I was asked to elaborate a little on my plot. I have attached the Python script to the first post and here is what I do:
I do assume there is a linear dependency on the temperature and time. Writing the whole thing in R would probably make more sene, but Python has a nice API to use R-style formulas:
from statsmodels.formula.api import ols
model = ols("value ~ numeric_date + temp_deviation", data).fit()
print(model.summary())
Here value is the value of the CAL?72 variable, numeric_date is the number of days since the start of the measurement, temp_deviation is the deviation from the mean temperature.
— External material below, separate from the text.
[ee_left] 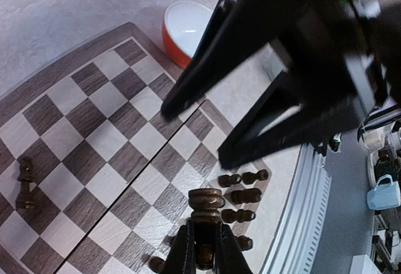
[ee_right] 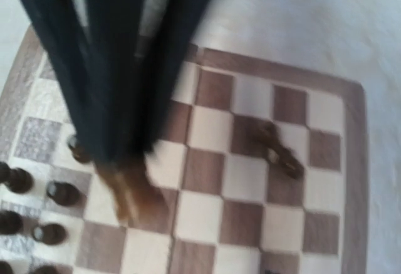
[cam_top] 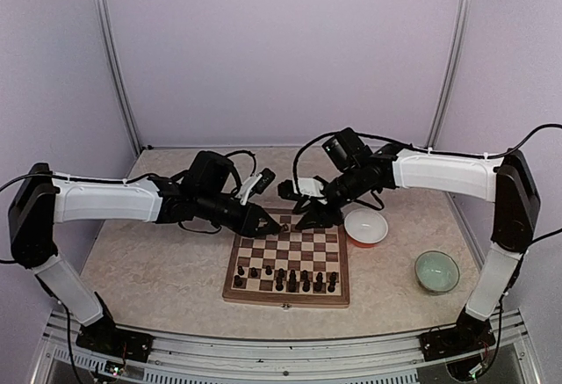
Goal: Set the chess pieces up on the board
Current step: Adjust the chess pile on the chessboard, then pass from the left arm to the right
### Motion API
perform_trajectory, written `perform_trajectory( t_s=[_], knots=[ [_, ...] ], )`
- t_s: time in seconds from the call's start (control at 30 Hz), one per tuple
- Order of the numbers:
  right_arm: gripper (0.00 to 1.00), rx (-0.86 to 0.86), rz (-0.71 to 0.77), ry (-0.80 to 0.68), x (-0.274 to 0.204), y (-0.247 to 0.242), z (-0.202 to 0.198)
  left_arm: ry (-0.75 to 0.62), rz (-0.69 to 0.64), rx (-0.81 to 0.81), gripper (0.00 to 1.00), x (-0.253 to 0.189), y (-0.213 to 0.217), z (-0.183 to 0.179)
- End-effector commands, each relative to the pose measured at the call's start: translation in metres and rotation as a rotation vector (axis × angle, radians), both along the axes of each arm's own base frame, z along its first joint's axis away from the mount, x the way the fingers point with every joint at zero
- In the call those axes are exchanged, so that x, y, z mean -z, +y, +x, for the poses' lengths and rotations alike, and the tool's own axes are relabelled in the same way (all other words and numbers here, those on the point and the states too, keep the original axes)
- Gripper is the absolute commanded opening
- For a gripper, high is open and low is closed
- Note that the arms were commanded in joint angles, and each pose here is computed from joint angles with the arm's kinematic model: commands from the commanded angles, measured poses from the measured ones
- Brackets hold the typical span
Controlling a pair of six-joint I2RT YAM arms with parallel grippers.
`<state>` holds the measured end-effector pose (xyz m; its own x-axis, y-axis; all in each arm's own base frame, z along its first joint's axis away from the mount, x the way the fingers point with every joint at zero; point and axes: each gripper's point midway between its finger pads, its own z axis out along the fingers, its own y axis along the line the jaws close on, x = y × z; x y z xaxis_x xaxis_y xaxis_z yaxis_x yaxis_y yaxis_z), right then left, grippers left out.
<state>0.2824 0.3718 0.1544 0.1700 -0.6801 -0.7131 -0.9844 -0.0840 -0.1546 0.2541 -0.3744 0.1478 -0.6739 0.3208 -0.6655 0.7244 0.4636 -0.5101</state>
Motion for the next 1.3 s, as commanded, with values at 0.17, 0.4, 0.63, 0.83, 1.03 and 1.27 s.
perform_trajectory(
  t_s=[0.17,0.4,0.63,0.83,1.03,1.27],
  knots=[
    [0.43,-0.081,-0.123,-0.175,0.009,0.026,-0.028,0.087,-0.108,0.064,0.06,-0.031,-0.018,-0.01],
    [0.38,-0.067,-0.12,-0.195,0.007,0.029,-0.033,0.113,-0.102,0.061,0.07,-0.025,-0.019,-0.011],
    [0.18,-0.037,-0.134,-0.216,0.01,0.024,-0.029,0.122,-0.1,0.064,0.06,-0.024,-0.019,-0.011],
    [0.04,-0.017,-0.095,-0.2,0.002,0.027,-0.029,0.084,-0.093,0.0,0.32,-0.025,-0.014,-0.002],
    [0.03,0.017,0.03,-0.082,-0.014,0.03,-0.03,-0.005,-0.328,-0.095,0.5,-0.066,-0.001,-0.004],
    [0.04,0.021,0.043,0.016,-0.007,0.038,-0.032,-0.028,-0.409,-0.13,0.43,-0.08,-0.002,-0.002]
  ],
)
Now, the model is a multiple linear regression, because the value should depend on both temperature and time. This is important, one cannot do a simple linear regression and either extract the tempco or drift, they have to be extracted at once. The formula simply states, that the column value (left) is related to both the columns numeric_date and temp_deviation (right), and then we want to run ordinary least squares (ols) on it. The next line then prints the summary of the fit.
The script I have attached, can typically easily be extended to work with any data source. Those data sources can be found in the file_parser.py file. Feel free to add your own.
Toggle the boolean plot_tempco to show either the drift plot or the tempco plot.
Edit: A bit of trivia: The A3 board died 3 months later @24/7 usage with a convergence error. So this plot can be considered end of life.